Though she didn’t turn to look, Dakila heard her partner’s boots hit – and then vanish into – the ground with a satisfyingly wet crunch. Knox, with his gambling debt, was in no position to be surrendering his share of Parson Yeung’s money just to keep his enviro-suit clean, and they both knew it. Dakila wasn’t in much better financial straits than her local partner in crime – if she could pay off the customs officials that had hard-locked her little ship to its berth, she wouldn’t be out on the Spoiled Plain doing off-the-books salvage work for local grandees – but she at least had a ship and a distant hope of someday leaving the toxic world.

“Huh. These things don’t look as haunted as I was expecting.” Knox’s false bravado wasn’t even persuading the man voicing it, much less Dakila.
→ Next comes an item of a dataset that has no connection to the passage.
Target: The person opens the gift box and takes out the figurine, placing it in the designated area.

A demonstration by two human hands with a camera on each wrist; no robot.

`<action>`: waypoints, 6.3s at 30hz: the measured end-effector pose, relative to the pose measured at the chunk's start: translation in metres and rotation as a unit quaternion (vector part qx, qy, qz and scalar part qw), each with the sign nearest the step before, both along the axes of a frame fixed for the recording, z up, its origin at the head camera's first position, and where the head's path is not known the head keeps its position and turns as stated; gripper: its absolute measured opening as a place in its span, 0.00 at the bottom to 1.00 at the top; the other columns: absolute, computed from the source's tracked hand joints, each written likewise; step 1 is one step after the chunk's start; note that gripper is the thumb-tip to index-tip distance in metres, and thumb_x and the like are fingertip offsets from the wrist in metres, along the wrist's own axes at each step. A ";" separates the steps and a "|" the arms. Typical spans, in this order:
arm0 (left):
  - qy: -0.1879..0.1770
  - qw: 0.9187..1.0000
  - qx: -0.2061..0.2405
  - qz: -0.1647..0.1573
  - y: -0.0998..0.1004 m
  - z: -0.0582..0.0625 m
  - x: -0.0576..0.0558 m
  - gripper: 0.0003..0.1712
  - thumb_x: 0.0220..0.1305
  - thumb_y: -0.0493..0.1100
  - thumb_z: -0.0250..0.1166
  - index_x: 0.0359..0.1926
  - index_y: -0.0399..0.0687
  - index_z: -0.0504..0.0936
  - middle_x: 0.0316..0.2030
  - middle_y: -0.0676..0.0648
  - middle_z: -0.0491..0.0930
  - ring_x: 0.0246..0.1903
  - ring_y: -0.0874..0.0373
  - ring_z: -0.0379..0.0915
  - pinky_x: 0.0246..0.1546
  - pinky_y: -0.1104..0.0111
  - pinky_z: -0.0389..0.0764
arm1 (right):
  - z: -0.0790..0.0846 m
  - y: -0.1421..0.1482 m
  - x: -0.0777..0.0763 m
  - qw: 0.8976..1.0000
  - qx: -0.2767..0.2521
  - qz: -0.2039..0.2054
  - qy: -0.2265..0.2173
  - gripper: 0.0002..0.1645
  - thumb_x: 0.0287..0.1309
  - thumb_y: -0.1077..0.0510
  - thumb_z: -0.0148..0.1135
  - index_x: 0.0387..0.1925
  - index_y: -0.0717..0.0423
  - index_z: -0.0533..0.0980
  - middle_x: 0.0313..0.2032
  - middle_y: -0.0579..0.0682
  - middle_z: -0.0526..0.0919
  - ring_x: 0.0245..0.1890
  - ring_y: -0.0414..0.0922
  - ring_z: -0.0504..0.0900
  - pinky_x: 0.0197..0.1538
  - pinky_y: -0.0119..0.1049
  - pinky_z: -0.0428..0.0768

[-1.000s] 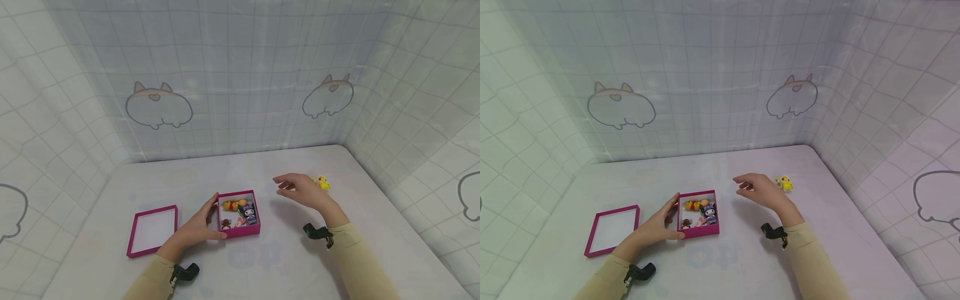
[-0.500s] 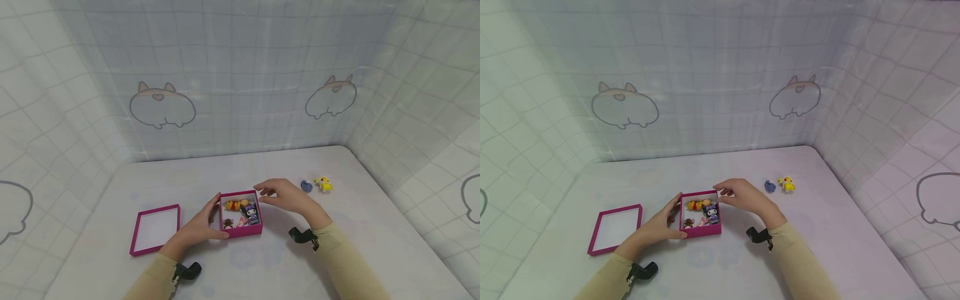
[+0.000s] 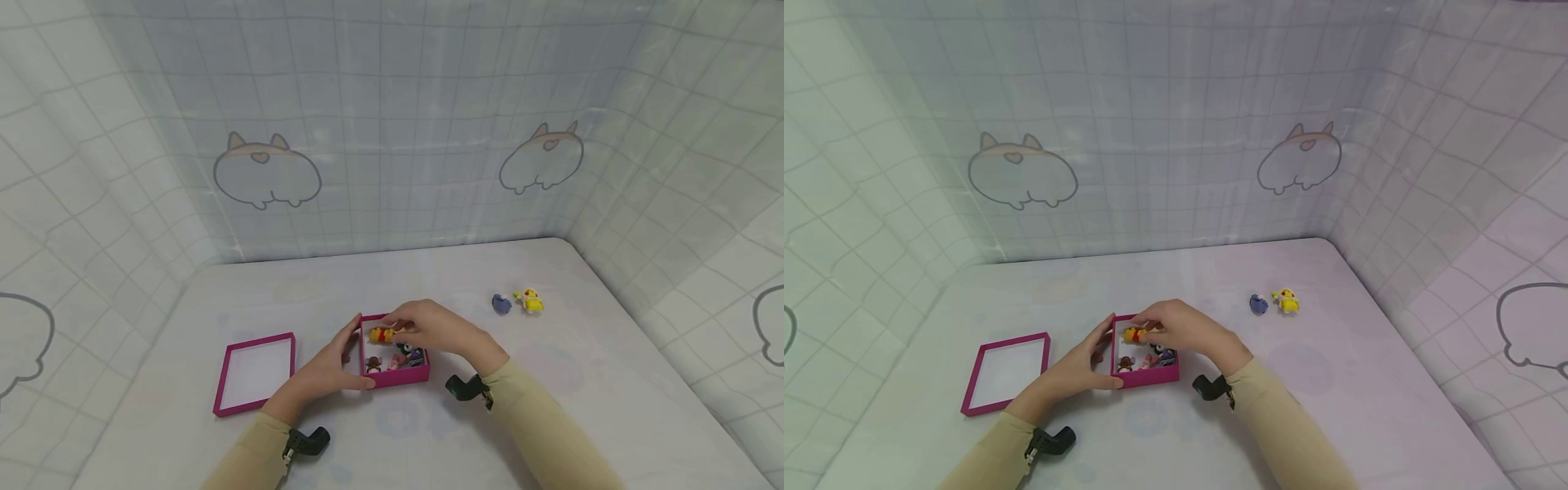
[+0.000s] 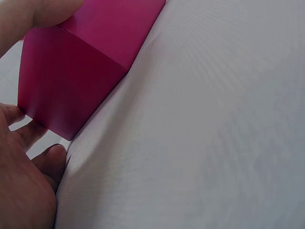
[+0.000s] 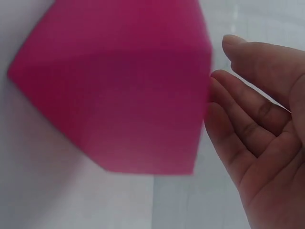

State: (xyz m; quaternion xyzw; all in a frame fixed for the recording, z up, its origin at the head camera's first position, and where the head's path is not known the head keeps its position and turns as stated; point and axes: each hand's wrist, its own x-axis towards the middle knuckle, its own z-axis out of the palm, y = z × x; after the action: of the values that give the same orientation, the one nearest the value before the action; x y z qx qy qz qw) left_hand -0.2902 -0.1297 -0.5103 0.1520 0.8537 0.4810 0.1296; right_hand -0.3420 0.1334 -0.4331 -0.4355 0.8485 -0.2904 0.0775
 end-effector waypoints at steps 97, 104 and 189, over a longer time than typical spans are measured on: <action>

Superstition was common among the dwindling population of Anonga, and even a dour skeptic like Knox couldn’t avoid being touched by the madness of his world. Superstitious or no, he was a crack shot, and he knew most of the local fauna far better than Dakila did.

In truth, the eerily perfect line of decaying machines, wind whistling through their exposed skeletons between corroded scraps of plating, were the most ghostly thing Dakila had seen on Anonga since she’d landed. They were a relic of another time, when the world had seemed to have a future. “This one looks good. What do you think?” Fortunately, the gravel and toxic sludge seemed to provide more solid footing around the half-buried tracks of the towering crawlers, and instead of sinking in nearly to her ankles, the groundlocked spacer found herself on almost firm ground. The ladder bolted to the side of the towering machine was rusted through and missing several rungs, but the structural skeleton itself appeared easy enough to climb.

“I’ll try the one to your left.” The wet sound of his awkward footsteps across the mud were enough evidence of his forward progress. “Watch out for fangwinders.”

“Fang-what?”

“Fangwinders.” Knox’s tone indicated that he was surprised that she wasn’t familiar with the threat. “Very territorial. They’ll hole your suit.” This, of course, would expose Dakila to all the toxins that fouled the world’s atmosphere.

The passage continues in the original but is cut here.